Forecasting Realized Volatility with Time Series Foundation Models: A Comparison with Econometric Benchmarks
Alessio Brini
Papers from arXiv.org
Abstract:
We ask whether pretrained time series foundation models (TSFMs) improve on established econometric benchmarks for forecasting realized volatility. Using the VOLARE dataset, we conduct the first systematic comparison of nine zero-shot TSFMs against eight econometric specifications, including the Heterogeneous Autoregressive (HAR) family, across 50 assets in equities, foreign exchange, and futures, and three forecast horizons, with formal pairwise and multi-model forecast-comparison tests.
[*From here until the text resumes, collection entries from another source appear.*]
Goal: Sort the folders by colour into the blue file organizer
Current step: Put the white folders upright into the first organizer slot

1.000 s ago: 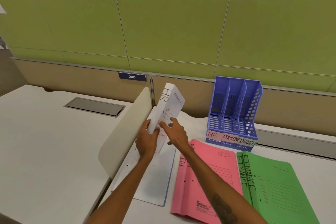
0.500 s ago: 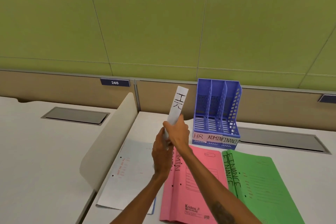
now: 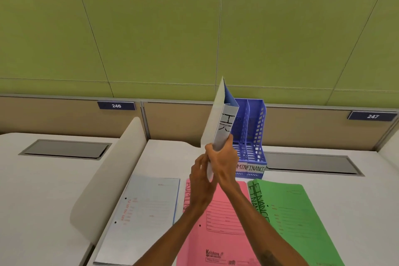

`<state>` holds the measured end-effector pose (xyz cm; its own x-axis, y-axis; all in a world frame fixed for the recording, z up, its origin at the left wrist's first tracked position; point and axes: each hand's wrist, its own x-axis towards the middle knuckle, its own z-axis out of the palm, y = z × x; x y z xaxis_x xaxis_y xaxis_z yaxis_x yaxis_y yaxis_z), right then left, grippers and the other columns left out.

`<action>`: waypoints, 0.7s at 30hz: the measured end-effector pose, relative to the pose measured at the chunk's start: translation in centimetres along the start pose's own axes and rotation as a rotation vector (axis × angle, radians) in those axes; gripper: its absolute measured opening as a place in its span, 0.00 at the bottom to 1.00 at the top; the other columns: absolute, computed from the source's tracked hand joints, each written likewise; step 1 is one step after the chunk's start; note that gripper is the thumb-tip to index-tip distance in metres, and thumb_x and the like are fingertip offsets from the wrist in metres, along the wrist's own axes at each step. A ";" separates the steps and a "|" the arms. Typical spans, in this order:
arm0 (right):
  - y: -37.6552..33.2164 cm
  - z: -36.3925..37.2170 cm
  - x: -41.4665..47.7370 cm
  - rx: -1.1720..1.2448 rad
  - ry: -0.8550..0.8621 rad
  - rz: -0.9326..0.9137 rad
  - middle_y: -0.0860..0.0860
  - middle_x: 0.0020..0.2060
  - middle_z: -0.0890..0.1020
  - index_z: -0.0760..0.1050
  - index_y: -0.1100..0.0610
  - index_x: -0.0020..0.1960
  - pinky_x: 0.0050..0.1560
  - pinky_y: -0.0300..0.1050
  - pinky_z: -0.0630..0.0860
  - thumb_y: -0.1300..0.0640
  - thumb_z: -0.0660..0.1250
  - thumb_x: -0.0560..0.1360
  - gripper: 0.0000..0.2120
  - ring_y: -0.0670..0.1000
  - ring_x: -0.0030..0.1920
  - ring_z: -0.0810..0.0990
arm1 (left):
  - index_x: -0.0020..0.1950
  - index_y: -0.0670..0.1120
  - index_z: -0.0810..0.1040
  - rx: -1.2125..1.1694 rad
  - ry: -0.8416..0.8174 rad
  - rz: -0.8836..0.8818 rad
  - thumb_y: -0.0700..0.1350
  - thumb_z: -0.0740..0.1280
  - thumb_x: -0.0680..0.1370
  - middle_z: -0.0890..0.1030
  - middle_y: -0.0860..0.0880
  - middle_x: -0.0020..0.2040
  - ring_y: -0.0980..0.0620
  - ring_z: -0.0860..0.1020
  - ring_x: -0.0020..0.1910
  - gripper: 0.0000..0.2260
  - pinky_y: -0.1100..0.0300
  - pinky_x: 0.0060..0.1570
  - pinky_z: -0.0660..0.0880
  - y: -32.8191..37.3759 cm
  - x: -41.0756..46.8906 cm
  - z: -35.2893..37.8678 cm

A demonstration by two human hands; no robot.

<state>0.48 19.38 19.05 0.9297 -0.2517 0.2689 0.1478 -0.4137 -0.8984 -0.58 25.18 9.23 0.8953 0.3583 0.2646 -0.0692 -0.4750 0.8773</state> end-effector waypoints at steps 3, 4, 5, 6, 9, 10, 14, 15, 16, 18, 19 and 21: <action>0.5 -1.0 0.9 -0.014 0.063 -0.022 0.55 0.59 0.80 0.65 0.56 0.67 0.52 0.53 0.81 0.52 0.71 0.72 0.27 0.58 0.52 0.82 | 0.66 0.45 0.71 -0.023 -0.112 -0.005 0.81 0.50 0.64 0.78 0.46 0.62 0.50 0.78 0.58 0.48 0.53 0.60 0.76 2.5 -0.3 0.2; 0.7 -1.3 1.2 -0.015 0.076 -0.024 0.56 0.59 0.80 0.65 0.56 0.67 0.53 0.55 0.81 0.52 0.71 0.72 0.28 0.58 0.52 0.82 | 0.68 0.48 0.69 -0.004 -0.153 0.056 0.76 0.57 0.69 0.77 0.50 0.64 0.54 0.77 0.59 0.39 0.55 0.59 0.76 3.0 -0.5 0.2; 0.9 -1.5 1.6 -0.015 0.082 -0.024 0.56 0.60 0.80 0.65 0.56 0.67 0.53 0.56 0.81 0.52 0.72 0.72 0.28 0.58 0.53 0.81 | 0.70 0.52 0.67 0.006 -0.187 0.128 0.69 0.63 0.72 0.76 0.53 0.65 0.57 0.76 0.60 0.32 0.57 0.59 0.77 3.0 -0.5 0.1; 1.1 -1.7 2.0 -0.010 0.084 -0.027 0.56 0.61 0.79 0.65 0.56 0.67 0.53 0.56 0.81 0.52 0.72 0.72 0.28 0.58 0.54 0.81 | 0.71 0.53 0.65 -0.012 -0.219 0.149 0.64 0.66 0.74 0.75 0.55 0.66 0.59 0.76 0.61 0.30 0.58 0.59 0.77 3.0 -0.2 0.3; 1.5 -2.2 3.4 0.010 0.096 -0.052 0.55 0.62 0.78 0.64 0.55 0.67 0.52 0.52 0.81 0.52 0.71 0.73 0.27 0.56 0.55 0.80 | 0.73 0.56 0.62 -0.091 -0.264 0.121 0.60 0.67 0.75 0.74 0.56 0.68 0.59 0.76 0.62 0.29 0.54 0.60 0.77 2.8 0.9 1.2; 1.7 -2.2 4.0 0.010 0.104 -0.060 0.54 0.62 0.78 0.64 0.55 0.67 0.52 0.52 0.82 0.52 0.71 0.73 0.27 0.56 0.56 0.80 | 0.73 0.56 0.61 -0.092 -0.283 0.125 0.59 0.67 0.76 0.73 0.55 0.69 0.57 0.75 0.63 0.29 0.52 0.61 0.77 2.9 1.3 1.3; 2.7 -1.9 6.2 0.010 0.113 -0.059 0.53 0.63 0.77 0.64 0.53 0.67 0.49 0.52 0.83 0.50 0.71 0.73 0.27 0.54 0.55 0.80 | 0.75 0.59 0.56 -0.054 -0.370 0.141 0.58 0.65 0.77 0.65 0.56 0.75 0.55 0.69 0.70 0.29 0.50 0.66 0.72 2.5 3.7 1.6; 3.0 -1.8 6.7 0.012 0.115 -0.060 0.53 0.63 0.77 0.64 0.53 0.67 0.48 0.50 0.83 0.49 0.71 0.73 0.27 0.53 0.54 0.81 | 0.76 0.58 0.56 -0.043 -0.379 0.141 0.59 0.65 0.77 0.64 0.56 0.75 0.53 0.68 0.71 0.30 0.49 0.67 0.71 2.4 4.2 1.5; 3.2 -1.7 7.2 0.012 0.114 -0.063 0.53 0.62 0.77 0.64 0.53 0.67 0.46 0.48 0.82 0.49 0.71 0.73 0.27 0.51 0.52 0.80 | 0.76 0.56 0.56 -0.030 -0.384 0.140 0.59 0.64 0.77 0.63 0.55 0.76 0.52 0.68 0.72 0.31 0.47 0.67 0.71 2.1 4.8 1.5; 3.4 -1.4 8.1 0.003 0.103 -0.072 0.53 0.62 0.78 0.65 0.55 0.67 0.43 0.42 0.80 0.50 0.71 0.74 0.26 0.47 0.49 0.77 | 0.76 0.54 0.57 0.003 -0.375 0.128 0.58 0.65 0.75 0.63 0.53 0.76 0.52 0.69 0.70 0.33 0.48 0.66 0.72 1.4 5.7 1.1; 3.5 -1.2 8.5 -0.002 0.095 -0.077 0.53 0.62 0.78 0.65 0.55 0.67 0.42 0.39 0.79 0.50 0.71 0.74 0.26 0.46 0.48 0.76 | 0.76 0.53 0.57 0.028 -0.367 0.116 0.57 0.66 0.75 0.63 0.53 0.76 0.54 0.69 0.70 0.33 0.50 0.66 0.71 0.9 6.0 0.8; 3.7 -0.7 9.3 -0.008 0.079 -0.084 0.53 0.62 0.77 0.65 0.56 0.68 0.40 0.35 0.76 0.50 0.71 0.74 0.27 0.46 0.49 0.77 | 0.76 0.53 0.58 0.087 -0.358 0.099 0.56 0.65 0.75 0.61 0.54 0.76 0.57 0.65 0.70 0.32 0.51 0.67 0.69 -0.5 6.6 0.3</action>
<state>9.44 14.88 18.53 0.8849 -0.2837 0.3694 0.2208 -0.4429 -0.8690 5.48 27.56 10.43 0.9843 0.0113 0.1761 -0.1389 -0.5656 0.8129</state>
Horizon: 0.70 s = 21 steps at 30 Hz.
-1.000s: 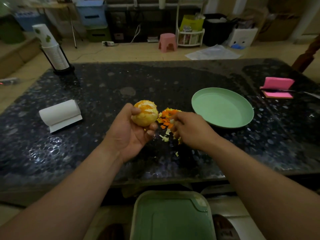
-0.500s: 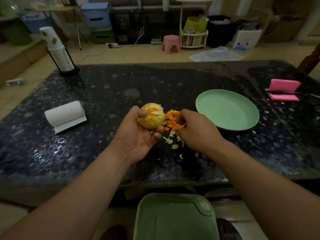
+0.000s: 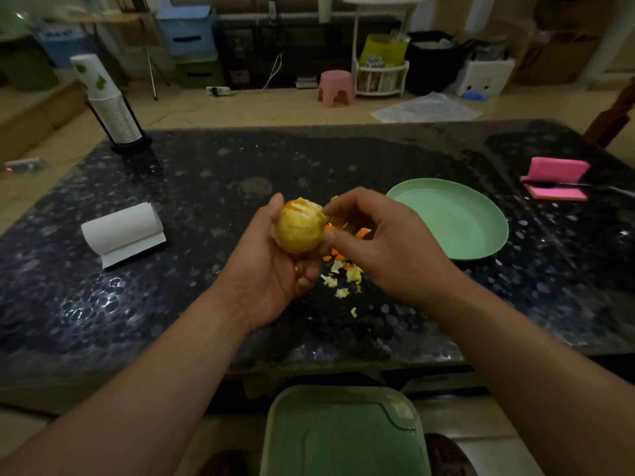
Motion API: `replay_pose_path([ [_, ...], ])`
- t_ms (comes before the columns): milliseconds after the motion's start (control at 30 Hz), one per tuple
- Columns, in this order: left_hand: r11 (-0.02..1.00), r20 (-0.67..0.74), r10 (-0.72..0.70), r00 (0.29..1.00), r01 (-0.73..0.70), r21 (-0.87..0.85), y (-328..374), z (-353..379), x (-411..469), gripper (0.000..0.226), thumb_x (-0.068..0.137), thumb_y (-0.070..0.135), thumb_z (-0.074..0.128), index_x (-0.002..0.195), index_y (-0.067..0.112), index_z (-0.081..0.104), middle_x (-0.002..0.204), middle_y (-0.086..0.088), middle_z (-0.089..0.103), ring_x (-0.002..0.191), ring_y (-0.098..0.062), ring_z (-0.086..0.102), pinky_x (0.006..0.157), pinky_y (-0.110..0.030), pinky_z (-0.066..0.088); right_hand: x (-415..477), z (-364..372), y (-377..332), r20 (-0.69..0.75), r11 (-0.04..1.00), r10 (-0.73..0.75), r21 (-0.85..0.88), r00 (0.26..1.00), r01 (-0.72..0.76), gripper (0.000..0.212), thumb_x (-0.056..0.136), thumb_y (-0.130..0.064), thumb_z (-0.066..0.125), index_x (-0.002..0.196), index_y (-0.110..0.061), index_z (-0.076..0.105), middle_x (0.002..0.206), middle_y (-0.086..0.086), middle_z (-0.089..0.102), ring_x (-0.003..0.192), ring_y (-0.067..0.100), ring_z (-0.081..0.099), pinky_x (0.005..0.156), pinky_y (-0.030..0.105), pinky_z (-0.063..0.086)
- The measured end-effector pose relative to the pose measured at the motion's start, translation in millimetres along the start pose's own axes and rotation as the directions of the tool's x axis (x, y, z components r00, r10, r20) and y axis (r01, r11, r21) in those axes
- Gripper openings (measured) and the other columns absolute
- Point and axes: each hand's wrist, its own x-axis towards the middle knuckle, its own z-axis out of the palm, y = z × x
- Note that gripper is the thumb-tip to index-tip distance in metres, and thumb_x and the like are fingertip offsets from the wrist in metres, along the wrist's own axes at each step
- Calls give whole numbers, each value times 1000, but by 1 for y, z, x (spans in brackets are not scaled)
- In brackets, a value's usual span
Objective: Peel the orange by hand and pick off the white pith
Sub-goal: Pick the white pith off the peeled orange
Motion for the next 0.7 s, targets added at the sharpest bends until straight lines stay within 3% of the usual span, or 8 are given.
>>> replay_pose_path([
  [267, 997, -6, 45, 999, -45, -66, -4, 10, 0, 58, 110, 47, 34, 141, 3, 57, 108, -15, 66, 74, -21, 58, 53, -26, 51, -2, 7, 1, -122, 993, 113, -30, 986, -118, 14, 92, -34, 81, 96, -28, 68, 80, -8, 69, 73, 5, 65, 60, 17, 51],
  [367, 992, -27, 97, 995, -99, -84, -5, 11, 1, 53, 112, 42, 39, 146, 4, 54, 125, -21, 71, 90, -26, 68, 65, -29, 61, -1, 9, 0, -122, 982, 188, 38, 974, -185, 13, 93, -34, 80, 93, -27, 69, 78, -7, 72, 71, 2, 67, 58, 12, 47],
  [467, 987, -29, 130, 991, -132, -88, -3, 10, -1, 49, 112, 37, 41, 146, 4, 53, 138, -25, 65, 110, -33, 69, 80, -34, 64, 0, 9, -1, -113, 971, 226, 102, 968, -215, 11, 94, -33, 79, 99, -27, 71, 85, -7, 74, 77, 2, 70, 61, 15, 53],
  [567, 983, -17, 136, 991, -137, -125, 0, 10, -5, 47, 112, 33, 40, 146, 3, 54, 137, -26, 66, 115, -36, 70, 85, -37, 63, 2, 7, -1, -128, 953, 266, 183, 955, -241, 9, 95, -30, 79, 97, -26, 72, 85, -4, 76, 76, 6, 73, 68, 29, 61],
  [700, 965, -49, 197, 979, -202, -170, 0, 9, -5, 46, 109, 23, 51, 151, 4, 45, 138, -25, 65, 117, -39, 70, 91, -42, 62, 1, 6, -2, -148, 936, 288, 251, 946, -246, 7, 96, -26, 76, 92, -22, 72, 82, 0, 75, 69, 8, 69, 64, 28, 56],
])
Foundation models do not deliver a uniform gain. Pooled losses favor them, but the advantage is concentrated in a few outlier assets; averaging each asset's loss ratio to a well-specified Log-HAR benchmark, so that no single asset dominates, only one small model, Tiny Time Mixers (TTM), beats the benchmark at every horizon, and by a narrow margin. The other foundation models do not improve on Log-HAR, and the econometric benchmarks remain competitive throughout. A Mincer--Zarnowitz recalibration, which removes level and scale bias from every forecast, shows that much of the short-horizon advantage reflects better-scaled forecasts rather than better prediction of volatility dynamics, and only at the monthly horizon does a genuine informational gain remain. Because this edge is thin and even TTM is not best on every asset, a simple equal-weight average of TTM and Log-HAR matches the best single model and enters the Model Confidence Set for 98 to 100\% of assets, more often than either component alone, so a forecaster need not identify the best model for each asset in advance. Our most durable finding is that performance varies so much across foundation-model architectures that choosing the right architecture matters more than the broader choice between foundation and econometric models.